* **THE TASK**
Using the material that follows, identify and copy each line with the string "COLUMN".

* **SUPPLIED ENTRIES**
++++++

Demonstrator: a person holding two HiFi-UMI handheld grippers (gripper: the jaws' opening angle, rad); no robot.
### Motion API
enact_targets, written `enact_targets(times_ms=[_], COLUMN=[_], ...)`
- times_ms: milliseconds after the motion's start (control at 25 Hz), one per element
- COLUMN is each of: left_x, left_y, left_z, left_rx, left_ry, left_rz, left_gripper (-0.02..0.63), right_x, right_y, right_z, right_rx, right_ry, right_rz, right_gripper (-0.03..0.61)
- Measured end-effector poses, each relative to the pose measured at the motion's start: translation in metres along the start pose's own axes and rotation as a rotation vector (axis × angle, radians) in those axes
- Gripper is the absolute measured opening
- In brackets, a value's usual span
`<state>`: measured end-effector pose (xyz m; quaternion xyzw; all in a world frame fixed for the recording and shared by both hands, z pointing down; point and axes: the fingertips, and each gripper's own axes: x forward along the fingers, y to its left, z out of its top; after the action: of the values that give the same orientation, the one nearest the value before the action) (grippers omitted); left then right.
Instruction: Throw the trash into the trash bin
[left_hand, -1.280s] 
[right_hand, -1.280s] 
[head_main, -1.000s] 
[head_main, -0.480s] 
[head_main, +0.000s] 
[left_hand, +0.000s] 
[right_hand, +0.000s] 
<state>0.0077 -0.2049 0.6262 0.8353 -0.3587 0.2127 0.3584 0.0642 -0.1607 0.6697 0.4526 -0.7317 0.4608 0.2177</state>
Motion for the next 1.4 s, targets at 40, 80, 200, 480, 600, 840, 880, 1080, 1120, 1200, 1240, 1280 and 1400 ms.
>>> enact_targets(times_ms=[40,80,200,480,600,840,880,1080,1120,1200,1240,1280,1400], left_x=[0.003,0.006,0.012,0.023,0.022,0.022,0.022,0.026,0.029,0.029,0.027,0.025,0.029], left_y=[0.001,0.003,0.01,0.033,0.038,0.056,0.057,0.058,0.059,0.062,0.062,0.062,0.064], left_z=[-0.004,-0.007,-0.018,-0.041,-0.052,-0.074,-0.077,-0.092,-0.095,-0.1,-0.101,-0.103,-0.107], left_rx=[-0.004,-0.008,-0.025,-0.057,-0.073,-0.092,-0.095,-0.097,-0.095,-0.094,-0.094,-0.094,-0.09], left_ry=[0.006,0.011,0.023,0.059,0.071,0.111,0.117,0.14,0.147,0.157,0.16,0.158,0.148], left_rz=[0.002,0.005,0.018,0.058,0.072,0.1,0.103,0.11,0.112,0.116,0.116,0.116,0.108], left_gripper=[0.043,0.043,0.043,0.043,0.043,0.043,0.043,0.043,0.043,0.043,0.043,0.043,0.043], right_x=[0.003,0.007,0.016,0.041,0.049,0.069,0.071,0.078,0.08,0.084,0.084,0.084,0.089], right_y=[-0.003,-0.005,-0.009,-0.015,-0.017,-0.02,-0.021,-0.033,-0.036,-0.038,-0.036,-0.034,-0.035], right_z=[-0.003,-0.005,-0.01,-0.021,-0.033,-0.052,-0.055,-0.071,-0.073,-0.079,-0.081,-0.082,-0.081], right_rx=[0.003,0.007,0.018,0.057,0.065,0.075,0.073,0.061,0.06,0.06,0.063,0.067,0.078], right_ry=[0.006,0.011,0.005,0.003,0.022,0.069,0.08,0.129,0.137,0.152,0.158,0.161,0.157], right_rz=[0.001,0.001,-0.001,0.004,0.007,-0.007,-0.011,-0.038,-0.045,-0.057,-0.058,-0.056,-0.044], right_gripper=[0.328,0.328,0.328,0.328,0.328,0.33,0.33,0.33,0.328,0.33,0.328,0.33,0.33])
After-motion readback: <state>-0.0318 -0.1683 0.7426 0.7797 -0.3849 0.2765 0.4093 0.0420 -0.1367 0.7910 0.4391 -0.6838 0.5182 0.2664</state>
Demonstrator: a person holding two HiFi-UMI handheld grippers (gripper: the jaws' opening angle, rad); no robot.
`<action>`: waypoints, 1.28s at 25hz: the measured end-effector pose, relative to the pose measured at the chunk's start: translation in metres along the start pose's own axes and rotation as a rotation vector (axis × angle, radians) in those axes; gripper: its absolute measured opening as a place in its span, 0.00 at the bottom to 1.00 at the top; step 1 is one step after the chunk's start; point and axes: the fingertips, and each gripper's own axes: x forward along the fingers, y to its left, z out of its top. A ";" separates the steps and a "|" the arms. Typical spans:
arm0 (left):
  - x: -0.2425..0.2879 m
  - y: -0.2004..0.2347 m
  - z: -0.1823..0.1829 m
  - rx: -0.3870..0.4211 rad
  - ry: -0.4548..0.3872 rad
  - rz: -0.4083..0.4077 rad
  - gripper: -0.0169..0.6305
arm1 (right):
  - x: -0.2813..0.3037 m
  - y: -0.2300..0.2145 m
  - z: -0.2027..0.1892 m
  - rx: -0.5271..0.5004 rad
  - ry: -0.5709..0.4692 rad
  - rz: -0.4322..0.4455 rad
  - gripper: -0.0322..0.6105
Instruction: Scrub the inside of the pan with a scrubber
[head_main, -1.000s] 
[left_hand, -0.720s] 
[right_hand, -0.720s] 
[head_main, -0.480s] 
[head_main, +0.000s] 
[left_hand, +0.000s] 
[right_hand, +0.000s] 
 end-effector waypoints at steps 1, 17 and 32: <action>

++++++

* **WRITTEN RESPONSE**
enact_targets, written `enact_targets(times_ms=[_], COLUMN=[_], ...)`
- COLUMN is each of: left_x, left_y, left_z, left_rx, left_ry, left_rz, left_gripper (-0.02..0.63), right_x, right_y, right_z, right_rx, right_ry, right_rz, right_gripper (-0.03..0.61)

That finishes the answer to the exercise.